** Input data **
────────────────────────────────────────

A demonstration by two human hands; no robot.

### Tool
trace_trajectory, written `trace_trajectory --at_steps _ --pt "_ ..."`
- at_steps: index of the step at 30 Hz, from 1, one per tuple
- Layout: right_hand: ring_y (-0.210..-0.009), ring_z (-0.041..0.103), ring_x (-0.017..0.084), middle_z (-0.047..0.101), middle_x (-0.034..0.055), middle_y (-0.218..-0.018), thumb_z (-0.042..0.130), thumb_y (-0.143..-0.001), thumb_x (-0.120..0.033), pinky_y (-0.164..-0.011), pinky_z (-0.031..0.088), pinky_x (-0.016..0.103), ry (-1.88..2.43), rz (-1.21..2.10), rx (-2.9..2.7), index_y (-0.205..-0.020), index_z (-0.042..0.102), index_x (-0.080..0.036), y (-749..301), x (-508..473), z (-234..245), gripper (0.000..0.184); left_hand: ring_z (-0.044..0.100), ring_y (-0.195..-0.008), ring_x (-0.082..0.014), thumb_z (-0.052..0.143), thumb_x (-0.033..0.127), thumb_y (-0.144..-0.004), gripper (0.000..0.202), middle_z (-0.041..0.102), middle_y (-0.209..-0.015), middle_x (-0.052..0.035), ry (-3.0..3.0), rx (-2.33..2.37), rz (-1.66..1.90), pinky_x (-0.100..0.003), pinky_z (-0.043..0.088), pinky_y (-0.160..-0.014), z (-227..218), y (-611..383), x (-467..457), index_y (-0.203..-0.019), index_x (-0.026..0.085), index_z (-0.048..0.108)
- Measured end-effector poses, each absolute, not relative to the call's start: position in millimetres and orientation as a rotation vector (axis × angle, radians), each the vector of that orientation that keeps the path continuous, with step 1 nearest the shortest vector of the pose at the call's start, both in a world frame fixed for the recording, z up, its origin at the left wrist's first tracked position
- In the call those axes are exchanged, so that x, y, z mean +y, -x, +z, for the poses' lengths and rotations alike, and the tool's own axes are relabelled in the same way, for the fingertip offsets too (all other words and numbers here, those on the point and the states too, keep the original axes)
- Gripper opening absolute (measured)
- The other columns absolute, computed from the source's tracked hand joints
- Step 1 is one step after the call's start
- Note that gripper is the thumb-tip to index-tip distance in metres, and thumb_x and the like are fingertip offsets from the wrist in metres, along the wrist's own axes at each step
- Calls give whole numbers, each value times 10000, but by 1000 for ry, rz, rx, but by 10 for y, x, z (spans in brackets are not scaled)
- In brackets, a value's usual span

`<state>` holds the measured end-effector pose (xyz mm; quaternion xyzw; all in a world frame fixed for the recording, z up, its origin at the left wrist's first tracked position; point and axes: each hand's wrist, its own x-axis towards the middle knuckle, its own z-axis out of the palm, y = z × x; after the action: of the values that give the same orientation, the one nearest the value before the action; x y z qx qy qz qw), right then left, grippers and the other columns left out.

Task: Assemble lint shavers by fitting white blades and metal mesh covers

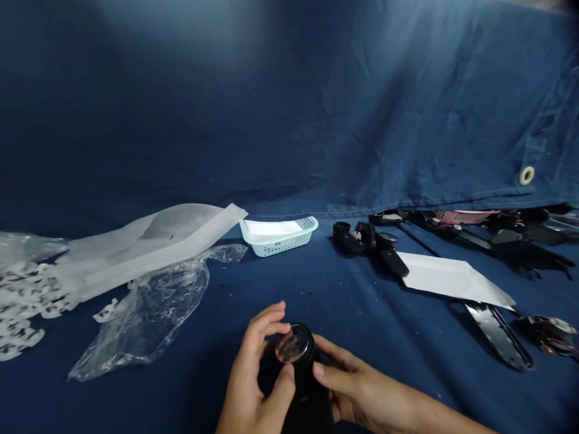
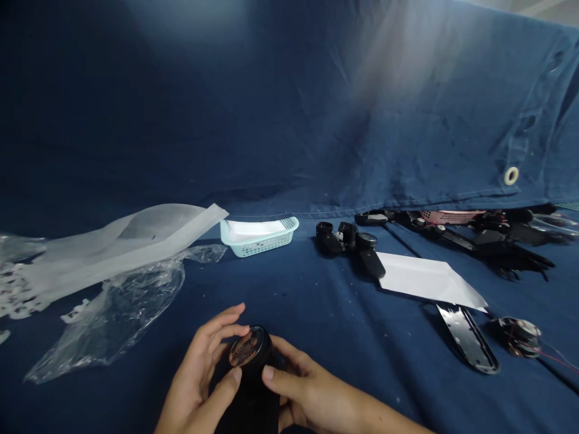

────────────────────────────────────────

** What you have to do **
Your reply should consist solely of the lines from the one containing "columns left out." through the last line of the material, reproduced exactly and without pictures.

** Written reply **
`<state>` holds the measured end-effector pose (xyz mm; quaternion xyzw; all in a world frame fixed for the recording, z up, its origin at the left wrist's first tracked position; point and axes: each hand's wrist, its own x-axis towards the middle knuckle, its own z-axis out of the palm, y = z × x; after the action: of the values that give the same orientation, the one nearest the value before the action; x y z qx qy qz qw), right then left, grippers and the other columns left out.

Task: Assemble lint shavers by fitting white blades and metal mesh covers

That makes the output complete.